Would you transcribe the whole listing exactly and drop its images?
==========
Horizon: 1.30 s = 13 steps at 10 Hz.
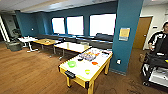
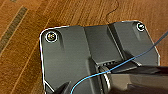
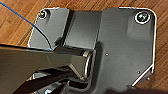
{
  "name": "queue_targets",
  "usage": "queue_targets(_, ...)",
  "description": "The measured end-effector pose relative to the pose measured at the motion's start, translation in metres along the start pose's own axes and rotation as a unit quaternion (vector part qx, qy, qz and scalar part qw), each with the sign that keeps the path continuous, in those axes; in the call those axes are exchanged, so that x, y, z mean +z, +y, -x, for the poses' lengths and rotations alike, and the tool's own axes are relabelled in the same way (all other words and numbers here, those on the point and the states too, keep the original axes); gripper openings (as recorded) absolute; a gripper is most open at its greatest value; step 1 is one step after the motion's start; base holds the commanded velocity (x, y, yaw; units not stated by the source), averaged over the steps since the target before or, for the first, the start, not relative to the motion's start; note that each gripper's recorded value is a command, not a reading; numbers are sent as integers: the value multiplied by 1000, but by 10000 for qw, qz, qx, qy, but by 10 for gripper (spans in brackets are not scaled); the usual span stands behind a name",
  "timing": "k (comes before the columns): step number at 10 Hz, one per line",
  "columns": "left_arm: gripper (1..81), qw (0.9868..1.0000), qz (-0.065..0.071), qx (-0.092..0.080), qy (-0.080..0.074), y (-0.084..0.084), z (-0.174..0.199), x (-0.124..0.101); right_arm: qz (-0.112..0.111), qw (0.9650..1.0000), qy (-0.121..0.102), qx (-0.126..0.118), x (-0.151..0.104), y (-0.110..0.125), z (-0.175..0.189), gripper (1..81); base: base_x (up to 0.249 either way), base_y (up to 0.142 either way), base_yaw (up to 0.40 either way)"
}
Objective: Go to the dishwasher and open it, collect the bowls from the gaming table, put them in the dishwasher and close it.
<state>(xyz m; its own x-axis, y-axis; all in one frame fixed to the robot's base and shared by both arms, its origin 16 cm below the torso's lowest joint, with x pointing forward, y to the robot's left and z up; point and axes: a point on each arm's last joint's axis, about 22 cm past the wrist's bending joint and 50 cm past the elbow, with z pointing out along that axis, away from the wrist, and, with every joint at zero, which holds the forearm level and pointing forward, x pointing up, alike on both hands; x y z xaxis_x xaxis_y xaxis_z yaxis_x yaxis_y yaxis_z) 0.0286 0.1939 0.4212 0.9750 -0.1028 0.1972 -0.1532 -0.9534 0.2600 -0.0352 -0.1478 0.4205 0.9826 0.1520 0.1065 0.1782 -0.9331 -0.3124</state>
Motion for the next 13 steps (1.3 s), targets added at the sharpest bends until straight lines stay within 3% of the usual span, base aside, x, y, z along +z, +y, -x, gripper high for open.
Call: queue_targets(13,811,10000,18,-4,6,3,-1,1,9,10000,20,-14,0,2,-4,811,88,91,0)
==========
### Solution to the problem
Horizon: 1.30 s = 13 steps at 10 Hz.
{
  "name": "queue_targets",
  "usage": "queue_targets(_, ...)",
  "description": "The measured end-effector pose relative to the pose measured at the motion's start, translation in metres along the start pose's own axes and rotation as a unit quaternion (vector part qx, qy, qz and scalar part qw), each with the sign that keeps the path continuous, in those axes; in the call those axes are exchanged, so that x, y, z mean +z, +y, -x, for the poses' lengths and rotations alike, and the tool's own axes are relabelled in the same way (all other words and numbers here, those on the point and the states too, keep the original axes); gripper openings (as recorded) absolute; a gripper is most open at its greatest value; step 1 is one step after the motion's start; base holds the commanded velocity (x, y, yaw; units not stated by the source), averaged over the steps since the target before or, for the first, the start, not relative to the motion's start; note that each gripper's recorded value is a command, not a reading; numbers are sent as integers: the value multiplied by 1000, but by 10000 for qw, qz, qx, qy, but by 10 for gripper (spans in brackets are not scaled); the usual span stands behind a name",
  "timing": "k (comes before the columns): step number at 10 Hz, one per line",
  "columns": "left_arm: gripper (1..81), qw (0.9868..1.0000), qz (-0.065..0.071), qx (-0.092..0.080), qy (-0.080..0.074), y (-0.084..0.084), z (-0.174..0.199), x (-0.124..0.101); right_arm: qz (-0.112..0.111), qw (0.9650..1.0000), qy (-0.121..0.102), qx (-0.126..0.118), x (-0.151..0.104), y (-0.110..0.125), z (-0.175..0.189), gripper (1..81); base: base_x (up to 0.249 either way), base_y (up to 0.142 either way), base_yaw (up to 0.40 either way)"
}
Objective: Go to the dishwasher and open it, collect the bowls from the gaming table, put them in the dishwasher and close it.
<state>(xyz m; its own x-axis, y-axis; all in one frame fixed to the robot's base and shared by both arms, its origin 16 cm below the torso's lowest joint, with x pointing forward, y to the robot's left and z up; point and axes: a point on each arm's last joint's axis, about 22 cm past the wrist's bending joint and 50 cm past the elbow, with z pointing out along that axis, away from the wrist, and, with every joint at zero, which holds the forearm level and pointing forward, x pointing up, alike on both hands; x y z xaxis_x xaxis_y xaxis_z yaxis_x yaxis_y yaxis_z) 0.0286 0.1939 0.4212 0.9750 -0.1028 0.1972 -0.1532 -0.9534 0.2600 -0.0352 -0.1478 0.4205 0.9826 0.1520 0.1065 0.1782 -0.9331 -0.3124</state>
Motion for the next 13 steps (1.3 s), targets added at the sharpest bends until straight lines stay within 3% of the usual span, base aside, x, y, z along +z, +y, -x, gripper high for open.
Call: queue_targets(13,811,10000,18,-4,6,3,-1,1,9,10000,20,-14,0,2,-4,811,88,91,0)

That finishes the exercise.